====== AVAILABLE RECORDS ======

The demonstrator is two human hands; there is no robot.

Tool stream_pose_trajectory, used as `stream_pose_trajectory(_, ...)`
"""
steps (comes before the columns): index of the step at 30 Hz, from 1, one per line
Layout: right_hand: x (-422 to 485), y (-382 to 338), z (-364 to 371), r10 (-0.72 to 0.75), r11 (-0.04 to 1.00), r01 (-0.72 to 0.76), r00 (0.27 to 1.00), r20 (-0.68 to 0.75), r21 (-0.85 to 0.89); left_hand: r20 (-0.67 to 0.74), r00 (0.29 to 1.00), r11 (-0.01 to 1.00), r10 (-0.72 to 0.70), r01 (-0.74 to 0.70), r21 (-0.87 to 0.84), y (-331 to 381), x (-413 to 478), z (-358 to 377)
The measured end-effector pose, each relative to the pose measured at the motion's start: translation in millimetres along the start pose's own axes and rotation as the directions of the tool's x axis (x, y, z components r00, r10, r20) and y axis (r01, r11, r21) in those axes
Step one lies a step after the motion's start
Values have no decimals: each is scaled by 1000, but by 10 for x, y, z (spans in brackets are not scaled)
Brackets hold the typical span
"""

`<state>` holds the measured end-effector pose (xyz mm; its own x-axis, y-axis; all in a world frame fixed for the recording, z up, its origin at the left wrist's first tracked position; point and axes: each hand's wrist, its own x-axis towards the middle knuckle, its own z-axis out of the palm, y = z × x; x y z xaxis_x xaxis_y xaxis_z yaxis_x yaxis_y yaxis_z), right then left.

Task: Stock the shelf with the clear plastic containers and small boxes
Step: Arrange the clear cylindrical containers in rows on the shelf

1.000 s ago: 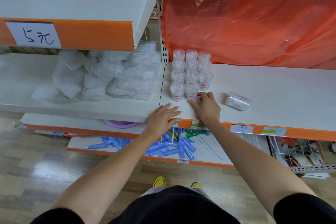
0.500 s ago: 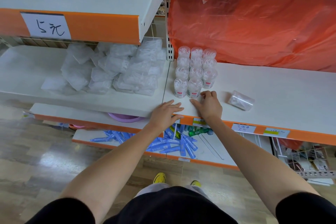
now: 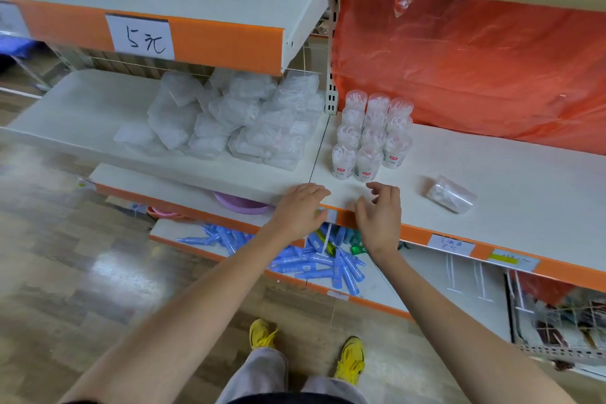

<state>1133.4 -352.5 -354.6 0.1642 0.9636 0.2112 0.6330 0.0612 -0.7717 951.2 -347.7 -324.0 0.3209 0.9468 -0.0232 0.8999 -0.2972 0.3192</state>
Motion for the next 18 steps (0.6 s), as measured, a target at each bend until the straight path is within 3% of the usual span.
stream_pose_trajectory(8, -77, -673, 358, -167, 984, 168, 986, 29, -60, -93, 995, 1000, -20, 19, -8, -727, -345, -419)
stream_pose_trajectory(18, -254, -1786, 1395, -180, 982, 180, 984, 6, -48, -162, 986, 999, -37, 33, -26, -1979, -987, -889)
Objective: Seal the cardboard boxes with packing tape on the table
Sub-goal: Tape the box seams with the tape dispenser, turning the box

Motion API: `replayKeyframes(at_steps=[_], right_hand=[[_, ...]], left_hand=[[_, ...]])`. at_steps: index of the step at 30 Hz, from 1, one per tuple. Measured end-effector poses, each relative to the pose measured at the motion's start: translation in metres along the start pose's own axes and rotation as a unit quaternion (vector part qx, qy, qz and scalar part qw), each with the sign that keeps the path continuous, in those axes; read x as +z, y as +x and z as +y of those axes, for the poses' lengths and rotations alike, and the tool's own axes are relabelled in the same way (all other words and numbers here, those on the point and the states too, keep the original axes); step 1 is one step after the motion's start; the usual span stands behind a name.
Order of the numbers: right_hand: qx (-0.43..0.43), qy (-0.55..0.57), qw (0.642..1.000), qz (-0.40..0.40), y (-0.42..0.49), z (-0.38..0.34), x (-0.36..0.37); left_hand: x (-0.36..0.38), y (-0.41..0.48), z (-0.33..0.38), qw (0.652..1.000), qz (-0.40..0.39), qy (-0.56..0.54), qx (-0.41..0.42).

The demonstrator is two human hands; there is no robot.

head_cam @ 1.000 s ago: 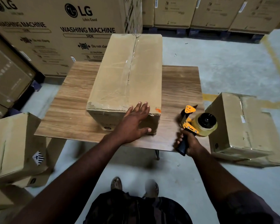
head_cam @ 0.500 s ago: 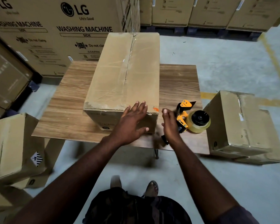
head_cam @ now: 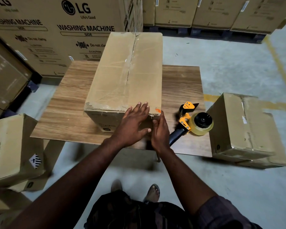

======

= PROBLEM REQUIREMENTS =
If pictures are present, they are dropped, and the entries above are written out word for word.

= EXERCISE ANSWER =
The demonstrator is two human hands; there is no robot.

Tool stream_pose_trajectory, used as `stream_pose_trajectory(_, ...)`
"""
steps (comes before the columns): index of the step at 30 Hz, from 1, one per line
Layout: right_hand: x (-422 to 485), y (-382 to 338), z (-364 to 371), r10 (-0.72 to 0.75), r11 (-0.04 to 1.00), r01 (-0.72 to 0.76), r00 (0.27 to 1.00), r20 (-0.68 to 0.75), r21 (-0.85 to 0.89); left_hand: r20 (-0.67 to 0.74), r00 (0.29 to 1.00), r11 (-0.01 to 1.00), r10 (-0.72 to 0.70), r01 (-0.74 to 0.70), r21 (-0.87 to 0.84), y (-331 to 381), x (-413 to 478), z (-358 to 377)
The measured end-effector pose, each relative to the pose measured at the motion's start: translation in millimetres along the start pose's own axes and rotation as the directions of the tool's x axis (x, y, z components r00, r10, r20) and y axis (r01, r11, r21) in those axes
Step one lies a step after the motion's start
Values have no decimals: each is scaled by 1000, but by 10 for x, y, z (spans in brackets are not scaled)
Brackets hold the typical span
"""

`<state>` holds the measured end-effector pose (xyz mm; its own x-axis, y-axis; all in a world frame fixed for the recording, z up, its origin at the left wrist's first tracked position; point and axes: each hand's wrist, its own x-axis towards the middle knuckle, its own z-axis out of the palm, y = z × x; x y z xaxis_x xaxis_y xaxis_z yaxis_x yaxis_y yaxis_z), right then left.

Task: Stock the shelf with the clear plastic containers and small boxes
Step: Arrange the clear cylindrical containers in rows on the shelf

1.000 s ago: 
0.500 s ago: 
now: 

<state>1133.4 -352.5 -354.6 0.1642 0.9636 0.2112 0.6330 0.0612 -0.7717 951.2 -347.7 -324.0 0.3209 0.9468 -0.0232 0.8999 -0.2972 0.3192</state>
Motion for the next 18 steps (0.6 s), as measured, a target at each bend until the straight path is within 3% of the usual span.
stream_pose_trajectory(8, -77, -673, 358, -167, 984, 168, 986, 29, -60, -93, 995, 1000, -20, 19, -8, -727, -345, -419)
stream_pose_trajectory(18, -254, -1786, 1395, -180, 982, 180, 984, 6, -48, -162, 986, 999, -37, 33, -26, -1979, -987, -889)
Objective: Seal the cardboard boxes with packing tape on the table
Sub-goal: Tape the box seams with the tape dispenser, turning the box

Motion API: `replayKeyframes(at_steps=[_], right_hand=[[_, ...]], left_hand=[[_, ...]])`. at_steps: index of the step at 30 Hz, from 1, one per tuple. Measured end-effector poses, each relative to the pose measured at the motion's start: translation in metres along the start pose's own axes and rotation as a unit quaternion (vector part qx, qy, qz and scalar part qw), each with the sign that keeps the path continuous, in those axes; read x as +z, y as +x and z as +y of those axes, for the poses' lengths and rotations alike, and the tool's own axes are relabelled in the same way (all other words and numbers here, those on the point and the states too, keep the original axes); step 1 is one step after the motion's start; the usual span stands behind a name.
Order of the numbers: right_hand: qx (-0.43..0.43), qy (-0.55..0.57), qw (0.642..1.000), qz (-0.40..0.40), y (-0.42..0.49), z (-0.38..0.34), x (-0.36..0.37); left_hand: x (-0.36..0.38), y (-0.41..0.48), z (-0.33..0.38), qw (0.652..1.000), qz (-0.40..0.39), qy (-0.56..0.54), qx (-0.41..0.42).

The demonstrator is two human hands; there is no robot.

head_cam @ 1.000 s ago: 
head_cam @ 0.500 s ago: 
head_cam @ now: 

No further work remains on the exercise.